Когда Белобрагин с Маштаковым ушли, подполковник распахнул створки шкафа.
— Ты ч-чего на-ас п-палишь, Та-амара!
Женщина, багровая, насупленная, держась за широкую поясницу, трудно поднималась с перевернутого ведра.
— У вас тут пылища, а у меня аллергия, к вашему сведению. И духота… уфф… За малым сознание не потеряла. Помогите-ка вылезти. Затекло все…
— Д-давай ру…руку, — Сутулов проявил галантность.
— Ну, чего скажешь, Тамара? — следователь заглядывал потерпевшей в глаза. — Он?
— Вроде-ка голос похож, а вроде и нет. Он такие слова, как тогда, нынче не говорил. Если б вы заставили его такие же слова говорить… Ругаться там, обзываться…
— Но всё-таки похож по разговору?
— Немножко. Ой, ребята, дайте водички, в горле пересохло.
22
В кабинете межрайпрокурора стартовал мозговой штурм. Инициировал рабочее совещание Кораблёв, креативная версия принадлежала ему.
Аркадьич, избравший для себя роль мудрого арбитра, вольготно развалился в высоком кожаном кресле под двуглавым символом государственности. Пиджак расстегнут, верхняя пуговица кремовой рубашки — тоже, узел брендового галстука ослаблен.
Прокурор не в восторге от напряга в канун выходных. При этом особых причин для беспокойства не видел, что логично, ведь персонально ему аврал не грозил.
Есть, есть плюсы в том, что следаки отделились, виртуально констатировал Аркадьич, не без ехидства продолжая: самостоятельности захотели? Дерзайте! Если ошибётесь, мы поправим. Ну, а накосячите — накажем, не обессудьте.

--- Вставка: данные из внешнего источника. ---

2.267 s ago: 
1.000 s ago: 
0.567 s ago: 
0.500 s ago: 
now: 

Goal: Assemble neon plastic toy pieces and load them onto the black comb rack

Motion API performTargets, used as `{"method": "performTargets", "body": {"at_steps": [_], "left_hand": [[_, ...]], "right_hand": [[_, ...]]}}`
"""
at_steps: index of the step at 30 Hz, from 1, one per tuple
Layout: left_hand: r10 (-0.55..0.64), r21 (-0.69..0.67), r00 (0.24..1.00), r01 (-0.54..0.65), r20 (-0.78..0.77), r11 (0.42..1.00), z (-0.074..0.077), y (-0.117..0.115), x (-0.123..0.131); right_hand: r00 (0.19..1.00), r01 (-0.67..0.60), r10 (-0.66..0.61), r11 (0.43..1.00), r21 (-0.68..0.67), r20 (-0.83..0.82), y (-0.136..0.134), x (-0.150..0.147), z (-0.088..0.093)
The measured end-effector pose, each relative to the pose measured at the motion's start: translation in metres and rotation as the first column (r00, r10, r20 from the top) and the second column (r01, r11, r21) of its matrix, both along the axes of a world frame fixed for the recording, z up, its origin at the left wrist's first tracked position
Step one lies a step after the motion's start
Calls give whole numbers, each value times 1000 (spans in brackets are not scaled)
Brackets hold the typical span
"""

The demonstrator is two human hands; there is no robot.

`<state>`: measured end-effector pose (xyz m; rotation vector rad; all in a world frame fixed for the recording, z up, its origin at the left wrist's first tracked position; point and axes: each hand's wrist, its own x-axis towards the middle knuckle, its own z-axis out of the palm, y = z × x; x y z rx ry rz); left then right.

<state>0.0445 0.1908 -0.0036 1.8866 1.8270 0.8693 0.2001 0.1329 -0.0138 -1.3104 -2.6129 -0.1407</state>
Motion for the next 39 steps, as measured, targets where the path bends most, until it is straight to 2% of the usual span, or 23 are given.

Мы теперь — надзор в чистом виде, за раскрываемость не в ответе.
За приставным столом, на том месте, где много лет восседал Кораблёв, обосновался на правах первого зама Самандаров. Больше прежнего полысел Рафаил и заметно округлился, тугие щеки превратили в щёлки и без того раскосые глаза. Он тоже в костюме и при галстуке, должность обязывает. Пора растянутых свитеров с кожаными заплатками на локтях и потёртых джинсов канула в лету.

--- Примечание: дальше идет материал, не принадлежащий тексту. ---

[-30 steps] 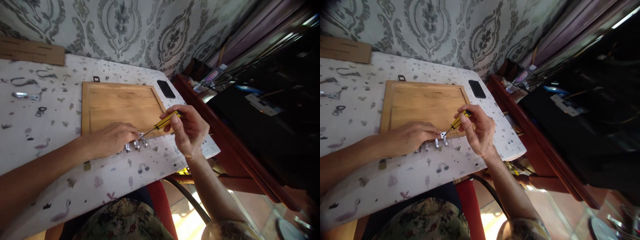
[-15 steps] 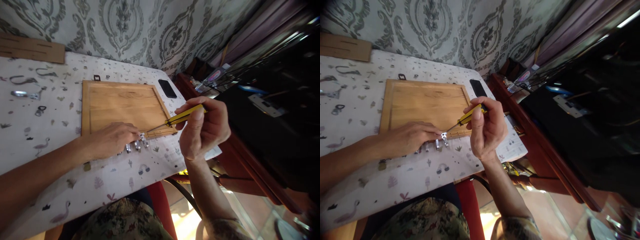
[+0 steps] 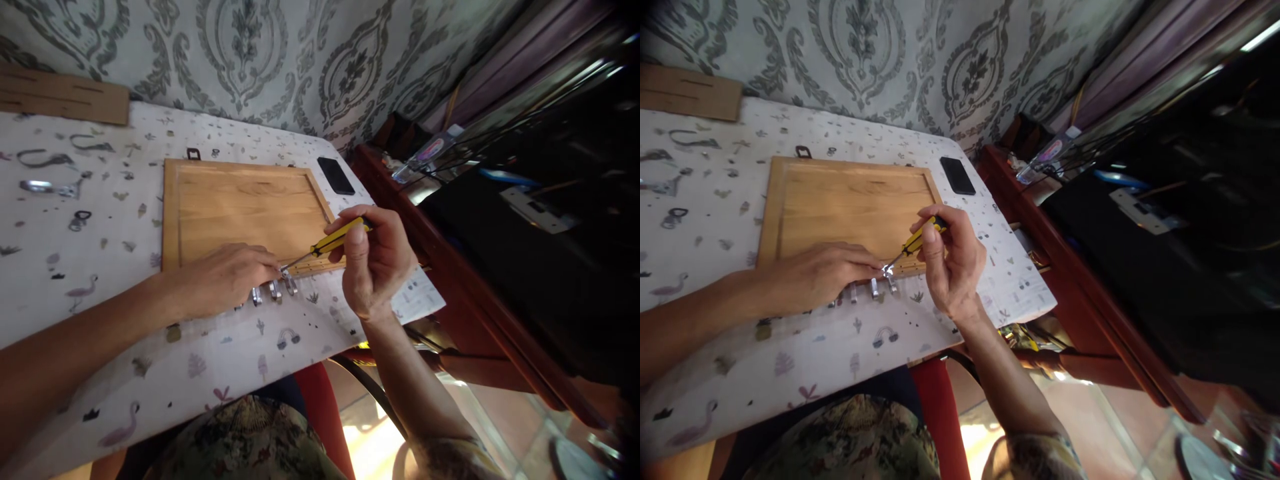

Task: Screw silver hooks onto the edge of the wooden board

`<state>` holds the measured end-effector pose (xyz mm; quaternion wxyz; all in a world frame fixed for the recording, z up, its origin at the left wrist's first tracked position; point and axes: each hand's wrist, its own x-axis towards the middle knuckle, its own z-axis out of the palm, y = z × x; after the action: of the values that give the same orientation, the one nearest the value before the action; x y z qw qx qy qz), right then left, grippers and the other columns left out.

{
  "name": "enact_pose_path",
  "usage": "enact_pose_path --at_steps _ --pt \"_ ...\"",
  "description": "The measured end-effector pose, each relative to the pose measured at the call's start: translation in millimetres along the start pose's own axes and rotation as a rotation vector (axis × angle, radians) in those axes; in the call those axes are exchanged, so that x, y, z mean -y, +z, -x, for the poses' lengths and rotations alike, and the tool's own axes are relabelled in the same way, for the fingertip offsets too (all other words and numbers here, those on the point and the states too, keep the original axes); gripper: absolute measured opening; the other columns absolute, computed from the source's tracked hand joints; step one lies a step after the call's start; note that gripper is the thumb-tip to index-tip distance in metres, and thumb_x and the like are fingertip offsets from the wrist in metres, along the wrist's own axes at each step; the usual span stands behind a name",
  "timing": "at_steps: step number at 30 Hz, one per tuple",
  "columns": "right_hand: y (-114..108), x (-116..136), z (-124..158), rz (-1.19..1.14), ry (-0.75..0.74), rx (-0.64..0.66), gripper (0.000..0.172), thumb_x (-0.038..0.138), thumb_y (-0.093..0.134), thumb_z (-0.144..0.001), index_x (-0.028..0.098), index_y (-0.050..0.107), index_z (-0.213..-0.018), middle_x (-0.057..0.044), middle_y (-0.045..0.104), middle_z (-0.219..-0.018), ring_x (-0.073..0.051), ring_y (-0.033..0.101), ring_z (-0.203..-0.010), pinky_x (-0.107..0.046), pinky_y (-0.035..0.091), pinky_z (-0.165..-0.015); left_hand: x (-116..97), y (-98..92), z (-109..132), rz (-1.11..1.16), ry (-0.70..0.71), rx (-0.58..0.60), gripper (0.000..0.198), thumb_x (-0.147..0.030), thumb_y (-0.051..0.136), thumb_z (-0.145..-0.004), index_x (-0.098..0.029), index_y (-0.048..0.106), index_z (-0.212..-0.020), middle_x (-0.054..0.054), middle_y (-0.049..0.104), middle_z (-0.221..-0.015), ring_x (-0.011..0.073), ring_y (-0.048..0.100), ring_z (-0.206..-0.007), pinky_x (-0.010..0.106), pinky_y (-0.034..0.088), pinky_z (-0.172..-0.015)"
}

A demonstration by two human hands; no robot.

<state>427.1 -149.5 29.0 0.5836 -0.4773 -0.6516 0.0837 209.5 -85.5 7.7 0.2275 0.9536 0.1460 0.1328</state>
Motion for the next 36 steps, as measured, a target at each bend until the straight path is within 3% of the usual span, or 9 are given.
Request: enact_pose_path --at_steps 10,17,22,26,32,36 --pt "-4.1 0.2 2.7 0.068 -0.064 0.053 0.013 0.038 0.062 -0.106 0.033 0.07 -0.115 -0.002 0.075 -0.094 -0.017 0.061 -0.057 -0.038 0.059 -0.06 6.3 3.4 1.5 0.001 0.012 0.0 0.035 0.003 0.062 -0.086 -0.02 0.077 -0.108 0.008 0.078 -0.117 0.0247 0.074 -0.108 0.036 0.057 -0.096" --pt "-4.0 6.0 -3.4 0.115 -0.059 0.081 0.005 0.035 0.073 -0.1 0.031 0.072 -0.103 -0.001 0.073 -0.093 -0.017 0.064 -0.064 -0.036 0.06 -0.063 7.8 3.6 1.6 -0.041 0.019 0.016 0.044 0.006 0.06 -0.08 -0.019 0.077 -0.113 0.009 0.078 -0.122 0.0257 0.073 -0.111 0.036 0.058 -0.095" --pt "-7.3 4.8 -10.4 -0.073 -0.018 0.227 0.024 0.047 0.071 -0.1 0.027 0.074 -0.113 -0.001 0.073 -0.099 -0.013 0.066 -0.072 -0.028 0.06 -0.063 1.4 -1.0 1.2 -0.047 -0.002 0.019 0.042 0.006 0.055 -0.084 -0.018 0.077 -0.112 0.009 0.078 -0.121 0.0253 0.073 -0.111 0.036 0.058 -0.096" --pt "-17.1 4.5 -15.7 -0.15 0.023 0.337 0.034 0.052 0.062 -0.105 0.025 0.076 -0.12 -0.003 0.075 -0.105 -0.01 0.066 -0.068 -0.025 0.06 -0.061 2.6 0.9 1.5 -0.047 0.022 0.002 0.043 0.005 0.055 -0.085 -0.019 0.077 -0.113 0.009 0.078 -0.123 0.0253 0.073 -0.11 0.037 0.058 -0.096" --pt "-15.9 0.8 -21.8 -0.228 0.109 0.282 0.031 0.051 0.073 -0.098 0.021 0.074 -0.1 -0.001 0.079 -0.093 -0.006 0.057 -0.047 -0.021 0.05 -0.043 6.7 5.0 0.9 -0.004 0.018 -0.019 0.043 0.006 0.054 -0.086 -0.021 0.078 -0.109 0.006 0.079 -0.116 0.0221 0.074 -0.103 0.031 0.057 -0.088" --pt "-5.9 2.1 -18.4 -0.27 0.137 0.2 0.03 0.051 0.073 -0.098 0.021 0.07 -0.096 0.0 0.079 -0.087 -0.004 0.054 -0.043 -0.02 0.044 -0.039 5.4 4.6 0.5 0.009 0.035 -0.032 0.037 0.003 0.054 -0.089 -0.02 0.077 -0.106 0.006 0.078 -0.114 0.0211 0.073 -0.102 0.03 0.056 -0.087"
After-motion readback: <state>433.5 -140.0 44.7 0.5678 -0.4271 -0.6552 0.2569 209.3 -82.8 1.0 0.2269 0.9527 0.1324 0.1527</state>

«Допник» по гаишникам накалил межведомственные отношения. Тем не менее, собравшиеся усердно делали вид, будто в состоянии отделять мух от котлет. Сфокусировались на серийщике.
Перед Каблуковым — стопочка тощеньких дел в бэушных корках. У Гены репутация посредственного следопыта, ставить на него вынудили обстоятельства.
Оперативные службы представлены Сутуловым, единственным и неповторимым.
Личность фигуранта обязывала сузить круг посвящённых. Старые симпатии могли на корню загубить отработку версии.
— Абстрагируемся от персоналии, — предложил Кораблёв, — и от рассуждений, мог или, наоборот, не мог хорошо нам всем известный Маштаков Михаил Николаевич совершить эти изнасилования. Сделаем вид, будто его не знаем, и будем препарировать фактуру. Имеются у нас основания подозревать конкретного гражданина? Имеются доказательства? Наверное, на данном этапе я обладаю максимумом информации, поэтому начну. Нет возражений?
— Назначаю тебя докладчиком, Александр Михалыч, — прокурор напомнил о своём статусе координатора правоохранительных органов.